En el camino hacia mi lugar de trabajo, en la Antártida, he de hacer unos días de escala y espera en la ciudad de Punta Arenas. Son ya muchos los años que he pasado por aquí y le he cogido un cariño especial a esta ciudad que, no sé muy bien porqué, llaman la perla de Magallanes. El núcleo urbano se encuentra a orillas de mítico estrecho, está abatido por los vientos constantes de la región y tuvo un pasado de esplendor cuando emplear dicho paso suponía la mejor de las maneras para cruzar del Atlántico al Pacífico sin exponerse al temible oleaje del cabo de Hornos.
Fueron muchos los inmigrantes europeos que se establecieron en la ciudad y formaron grandes fortunas con negocios pioneros. Prueba de ello son los edificios señoriales que salpican el centro de la ciudad recordando un pasado de esplendor. Actualmente es una de las principales puertas de entrada a la Antártida, sobre todo a la región de la Península Antártica que se encuentra a menos de mil kilómetros en línea recta.
Punta Arenas ha sido siempre tierra de exploradores y marineros. El estrecho al que se asoma lleva el nombre de uno de los exploradores marinos más importantes, Fernando de Magallanes, aquel que inicio una vuelta al mundo en el siglo XVI y que fue terminada por Juan Sebastián Elcano tres años después. También el mismo que descubrió el paso que une ambos océanos.
De reciente inauguración, un museo con la reconstrucción de la embarcación en que Magallanes navegó, se encuentra cerca de la ciudad. El museo lleva el nombre de dicho barco, la nao Victoria, y hacia él me dirigí una tarde de viento y lluvia, el más típico de los tiempos patagónicos.
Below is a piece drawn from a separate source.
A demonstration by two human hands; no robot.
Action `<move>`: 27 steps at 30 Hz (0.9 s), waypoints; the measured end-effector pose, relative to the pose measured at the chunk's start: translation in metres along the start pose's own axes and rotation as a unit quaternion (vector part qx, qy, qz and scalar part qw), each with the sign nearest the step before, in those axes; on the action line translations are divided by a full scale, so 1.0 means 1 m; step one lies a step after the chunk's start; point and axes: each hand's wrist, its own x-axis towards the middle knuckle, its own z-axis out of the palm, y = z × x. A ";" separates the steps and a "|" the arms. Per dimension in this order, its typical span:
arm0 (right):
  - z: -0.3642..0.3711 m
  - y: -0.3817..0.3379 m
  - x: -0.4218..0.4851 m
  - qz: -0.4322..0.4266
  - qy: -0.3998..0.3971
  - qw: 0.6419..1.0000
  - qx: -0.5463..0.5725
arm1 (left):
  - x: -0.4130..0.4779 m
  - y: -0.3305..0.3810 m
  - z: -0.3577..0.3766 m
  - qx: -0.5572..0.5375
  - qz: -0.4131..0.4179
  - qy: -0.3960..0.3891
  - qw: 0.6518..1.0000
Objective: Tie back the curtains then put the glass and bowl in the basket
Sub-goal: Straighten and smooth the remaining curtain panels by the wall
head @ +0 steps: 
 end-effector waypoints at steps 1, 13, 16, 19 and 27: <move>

*Imagen: el nao Victoria, fotografiado en el museo de la Antártida que lleva su nombre
En el museo encontré más sorpresas aparte de la nao. Otras embarcaciones que por aun motivo u otro tuvieron importancia en estas aguas. Para mí lo más emocionante fue subirme al buque Beagle, donde Darwin montó a bordo bajo el mando de uno de mis héroes, el capitán de origen escocés Robert Fitz Roy. Durante el viaje, las experiencias de Darwin le sirvieron para más tarde desarrollar su teoría sobre la evolución de las especies.
Otro barco mucho más modesto en cuanto a dimensiones, pero con una historia también heroica, se encontraba en el museo: el mítico James Caird. Una embarcación de seis metros de eslora que navegó desde Isla Elefante hasta Georgia del Sur con Ernest Shackelton y cinco tripulantes a bordo para pedir auxilio en su fatídica expedición del Endurance (expedición Transantártica Imperial 1914-1917).
*Imagen: el James Caird, que navegó en 15 días cerca de 3.000 km con pocos recursos
Gracias a dicha navegación lograron organizar un rescate y salvar a toda la tripulación sana y salva que había quedado en Isla Elefante. La pequeñez y aparente fragilidad del barco te ponen la piel de gallina cuando imaginas el viaje de 15 días y cerca de mil trescientos kilómetros con pocos víveres y escasos instrumentos de navegación adecuados.
La nao Victoria también encoge el alma. Por sus formas rotundas sacadas de otra época y por la sensación que genera al imaginar, cuando uno se interna en sus claustrofóbicas cubiertas, que ahí viajaban cientos de personas durmiendo por turnos en espacios increíblemente pequeños. Con ella se adentraron en un mundo desconocido, encontraron el paso que comunicaba un mar con otro y que pasó a la posteridad con el nombre de su capitán.
*Imagen: el famoso Beagle, el barco con el que Darwin dio la vuelta al mundo
Bajo la incesante lluvia patagónica y calado como una sopa terminé mi visita del museo y me encaminé hacia el hotel, a la espera de mi vuelo que, de un día para otro, debería llevarme cómodamente hasta el continente antártico.